Over a century ago, before automobiles and electricity, nothing moved faster than a man on a horse.
Over a century ago, before automobiles and electricity, nothing moved faster than a man on a horse. Back then, if you stole a man’s horse they could, would and did, hang you without much fanfare. Leaving a man stranded afoot in the hostile wilderness that was our fledgling America was akin to a death sentence, and the people of that era treated it accordingly. A horse was most people’s most valuable asset. It counted for more than just about anything they owned, because it could be used for working, riding, traveling and more. Likewise a good firearm, knives of any variety and other tools of the day were cherished possessions and were passed down from one generation to the next. Fast forward 150 years or so … Most people in the U.S.A. today don’t own horses for work, but they own at least one vehicle and myriad other things.
Many of the things we purchase today are disposable and/or quickly outdated. The industrial revolution has made ‘things’ cheaper, easier to acquire and readily available. Quality counts for little in the short term. Because of this phenomenon, many in the trades don’t appreciate the almost dazzling array of labor saving products in the present marketplace.

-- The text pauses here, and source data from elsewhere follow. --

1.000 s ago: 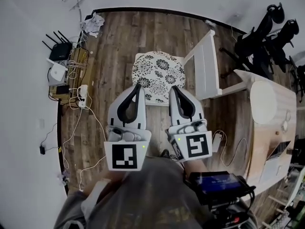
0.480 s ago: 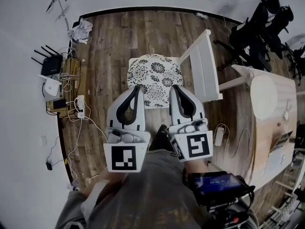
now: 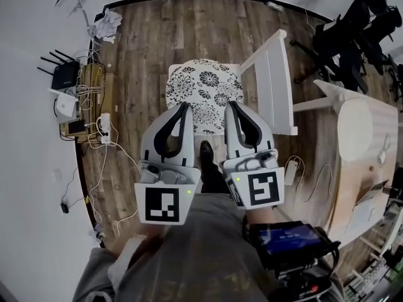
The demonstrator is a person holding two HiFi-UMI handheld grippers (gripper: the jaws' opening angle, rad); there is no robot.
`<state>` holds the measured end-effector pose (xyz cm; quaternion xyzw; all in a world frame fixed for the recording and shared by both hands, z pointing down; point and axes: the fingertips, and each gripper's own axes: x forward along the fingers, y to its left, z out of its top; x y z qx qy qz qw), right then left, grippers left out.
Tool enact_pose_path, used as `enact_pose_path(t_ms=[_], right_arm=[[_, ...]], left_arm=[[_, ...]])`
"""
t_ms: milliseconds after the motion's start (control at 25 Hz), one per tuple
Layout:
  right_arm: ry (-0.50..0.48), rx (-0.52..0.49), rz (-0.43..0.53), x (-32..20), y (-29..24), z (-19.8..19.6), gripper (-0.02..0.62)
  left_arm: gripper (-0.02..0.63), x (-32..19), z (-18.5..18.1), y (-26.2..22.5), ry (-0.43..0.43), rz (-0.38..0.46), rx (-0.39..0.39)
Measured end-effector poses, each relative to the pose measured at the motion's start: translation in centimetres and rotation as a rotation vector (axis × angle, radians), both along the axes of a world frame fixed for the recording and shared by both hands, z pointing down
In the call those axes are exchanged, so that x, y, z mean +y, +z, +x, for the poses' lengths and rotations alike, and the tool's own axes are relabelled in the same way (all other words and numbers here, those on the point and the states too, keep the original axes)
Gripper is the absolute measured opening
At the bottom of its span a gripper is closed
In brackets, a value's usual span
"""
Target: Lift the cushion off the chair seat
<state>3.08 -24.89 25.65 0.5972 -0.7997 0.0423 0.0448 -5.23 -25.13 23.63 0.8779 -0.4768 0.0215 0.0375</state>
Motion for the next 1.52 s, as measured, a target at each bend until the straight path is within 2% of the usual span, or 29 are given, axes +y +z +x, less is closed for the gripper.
enact_pose_path(t_ms=[160,360,720,1080,1520], right_arm=[[-0.002,-0.012,-0.024,-0.8,1.5,0.6,0.008],[-0.003,-0.016,-0.063,-1.4,3.6,0.8,0.008],[-0.011,-0.010,-0.134,-2.1,7.7,1.2,0.008],[0.000,-0.018,-0.206,-2.1,11.6,1.8,0.008],[0.031,-0.042,-0.280,-1.5,15.6,2.3,0.008]], left_arm=[[0.006,-0.9,0.7,1.1,0.008,-0.004,-0.010],[0.006,-1.7,0.7,3.4,0.003,-0.056,-0.029],[0.006,-3.3,1.0,6.5,-0.007,-0.097,-0.045],[0.006,-3.2,1.7,10.5,0.013,-0.179,-0.067],[0.006,-2.9,2.0,13.3,0.028,-0.238,-0.093]])
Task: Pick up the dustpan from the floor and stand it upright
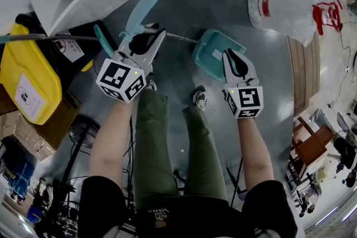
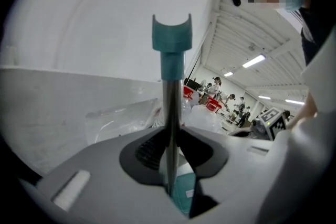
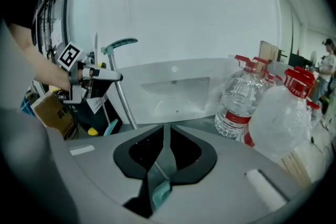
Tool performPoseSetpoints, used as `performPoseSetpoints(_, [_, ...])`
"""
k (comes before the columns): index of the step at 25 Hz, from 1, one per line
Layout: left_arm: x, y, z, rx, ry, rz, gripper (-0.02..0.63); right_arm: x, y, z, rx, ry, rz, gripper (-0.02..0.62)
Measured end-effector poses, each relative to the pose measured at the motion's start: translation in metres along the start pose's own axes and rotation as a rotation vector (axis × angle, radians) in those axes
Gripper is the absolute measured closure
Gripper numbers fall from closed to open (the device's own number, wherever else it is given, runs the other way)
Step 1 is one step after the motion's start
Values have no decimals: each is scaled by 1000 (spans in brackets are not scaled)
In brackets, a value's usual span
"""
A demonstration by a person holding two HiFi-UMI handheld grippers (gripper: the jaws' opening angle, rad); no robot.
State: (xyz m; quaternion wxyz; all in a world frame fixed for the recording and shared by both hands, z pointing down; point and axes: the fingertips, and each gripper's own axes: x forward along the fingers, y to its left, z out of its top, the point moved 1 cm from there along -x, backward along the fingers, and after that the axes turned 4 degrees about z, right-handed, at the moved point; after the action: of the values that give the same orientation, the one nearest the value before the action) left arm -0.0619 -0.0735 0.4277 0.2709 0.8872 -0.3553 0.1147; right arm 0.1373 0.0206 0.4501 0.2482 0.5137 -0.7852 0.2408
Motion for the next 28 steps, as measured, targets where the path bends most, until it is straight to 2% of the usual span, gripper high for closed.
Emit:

Today, the trades have access to, and utilize, a wide array of tools and equipment to make jobs easier, better or faster. Time is money it is said, and anything which can save time (provided the thing’s cost makes sense) is perceived as valuable. Some of you ancients out there might remember using a cold chisel and hand sledge (sometimes called a ‘lump’ hammer) to cut cast iron soil pipe. How happy were you when the cast iron snapper came out? That one tool increased productivity by at least a factor of eight or more! The perceived value of that tool was readily apparent when you could cut a piece of soil pipe in a few seconds as opposed to as many as 10 minutes. That doesn’t even begin to quantify the wear and tear on the journeyman (or more than likely the apprentice). It didn’t take much figuring to see that the investment in such a tool would return itself many times over.
When you find a tool that fits a real need perfectly, you know it. If, for example, you work on a lot of commercial buildings that have pre-cast concrete walls and you need to run piping through the verticals, how cool is it to have a core drill? Oh sure, you could farm it out, but there comes a time when doing that costs you more than the investment in the core drill, and you will have immediate access to the tool instead of scheduling a core driller to come in. Purchasing a core drill and bits is a major investment, but if you are consistently coring holes through concrete, the investment pays dividends.
Tools that make you faster make you money. Today we have new electronic devices for line location, leak detection, sewer line stoppage and line integrity, water line joining and any number of other handy-dandy things. Just like that cast iron snapper, these new tools cost money. Whether or not you make the investment in them depends on several factors, the least of which is ‘curb appeal’ if you get my meaning. We all want that new Mustang when a Focus will do the same job.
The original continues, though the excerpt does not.